Assignment code for course ECE 493 T25 at the University of Waterloo in Spring 2019. (Code designed and created by Sriram Ganapathi Subramanian and Mark Crowley, 2019)

Due Date: July 30 11:59pm submitted as PDF and code to LEARN dropbox.

Collaboration: You can discuss solutions and help to work out the code. But each person must do their own work. All code and writing will be cross-checked against each other and against internet databases for cheating.

Updates to code which will be useful for all or bugs in the provided code will be updated on gitlab and announced.
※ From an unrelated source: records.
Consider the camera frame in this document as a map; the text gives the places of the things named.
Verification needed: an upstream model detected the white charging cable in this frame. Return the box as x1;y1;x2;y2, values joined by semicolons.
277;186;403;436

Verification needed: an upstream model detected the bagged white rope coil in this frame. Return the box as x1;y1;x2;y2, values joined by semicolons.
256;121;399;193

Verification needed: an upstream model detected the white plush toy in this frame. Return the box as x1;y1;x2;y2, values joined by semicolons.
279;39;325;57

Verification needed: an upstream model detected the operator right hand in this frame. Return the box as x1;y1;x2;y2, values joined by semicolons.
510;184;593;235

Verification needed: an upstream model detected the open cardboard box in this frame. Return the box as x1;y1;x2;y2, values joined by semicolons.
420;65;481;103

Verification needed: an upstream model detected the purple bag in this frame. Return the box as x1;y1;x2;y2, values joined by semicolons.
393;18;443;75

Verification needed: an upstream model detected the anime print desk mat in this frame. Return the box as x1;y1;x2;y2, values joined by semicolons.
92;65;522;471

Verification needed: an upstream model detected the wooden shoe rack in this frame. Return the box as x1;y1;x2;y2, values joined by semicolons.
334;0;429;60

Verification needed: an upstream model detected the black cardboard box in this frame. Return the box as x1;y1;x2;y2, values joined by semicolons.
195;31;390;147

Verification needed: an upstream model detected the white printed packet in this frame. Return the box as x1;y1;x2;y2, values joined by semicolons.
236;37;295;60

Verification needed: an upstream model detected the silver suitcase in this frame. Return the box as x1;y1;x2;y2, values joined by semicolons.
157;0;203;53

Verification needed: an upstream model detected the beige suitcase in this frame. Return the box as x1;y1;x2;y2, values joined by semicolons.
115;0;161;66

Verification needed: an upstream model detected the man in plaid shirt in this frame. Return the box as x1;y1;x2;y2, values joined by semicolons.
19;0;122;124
The domain consists of a 10x10 grid of cells. The agent being controlled is represented as a red square. The goal is a yellow oval and you receive a reward of 1 for reaching it, this ends and resets the episode. Blue squares are pits which yield a penalty of -10 and end the episode. Black squares are walls which cannot be passed through. If the agent tries to walk into a wall they will remain in their current position and receive a penalty of -.3. Their are three tasks defined in run_main.py which can be commented out to try each. They include a combination of pillars, rooms, pits and obstacles. The aim is to learn a policy that maximizes expected reward and reaches the goal as quickly as possible.

This assignment will have a written component and a programming component. Clone the mazeworld environment locally and run the code looking at the implemtation of the sample algorithm. Your task is to implement three other algortihms on this domain.

• (20%) Implement SARSA
• (20%) Implement QLearning
• (20%) At least one other algorithm of your choice or own design. Suggestions to try:
  • Policy Iteration (easy)
  • Expected SARSA (less easy)
  • Double Q-Learning (less easy)
  • n-step TD or TD(Lambda) with eligibility traces (harder)
  • Policy Gradients (harderer)
• (10%) bonus Implement four algorithms in total (you can do more but we'll only look at four, you need to tell us which).
• (40%) Report : Write a short report on the problem and the results of your three algorithms. The report should be submited on LEARN as a pdf.
  • Describing each algorithm you used, define the states, actions, dynamics. Define the mathematical formulation of your algorithm, show the Bellman updates for you use.
  • Some quantitative analysis of the results, a default plot for comparing all algorithms is given. You can do more than that.
  • Some qualitative analysis of why one algorithm works well in each case, what you noticed along the way.

You will also submit your code to LEARN and grading will be carried out using a combination of automated and manual grading. Your algorithms should follow the pattern of the RL_brain.py and RL_brainsample_PI.py files. We will look at your definition and implmentation which should match the description in the document. We will also automatically run your code on the given domain on the three tasks define in run_main.py as well as other maps you have not seen in order to evaluate it. Part of your grade will come from the overall performance of your algorithm on each domain. So make sure your code runs with the given unmodified run_main and maze_end code if we import your class names.

• When the number of episodes ends a plot is displayed of the algorithm performance. If multiple algorithms are run at once then they will be all plotted together for comparison. You may modify the plotting code and add any other analysis you need, this is only a starting point.
• there are a number of parameters defined in run_main that can be used to speed up the simulations. Once you have debugged an algorithm and see it is running you can alter the sim_speed, \*EveryNth variables to alter the speed of each step and how often data is printed or updated visually to speed up training.
• For the default algorithms we have implmented on these domains it seems to take at least 1500 episodes to converge, so don't read too much into how it looks after a few hundred.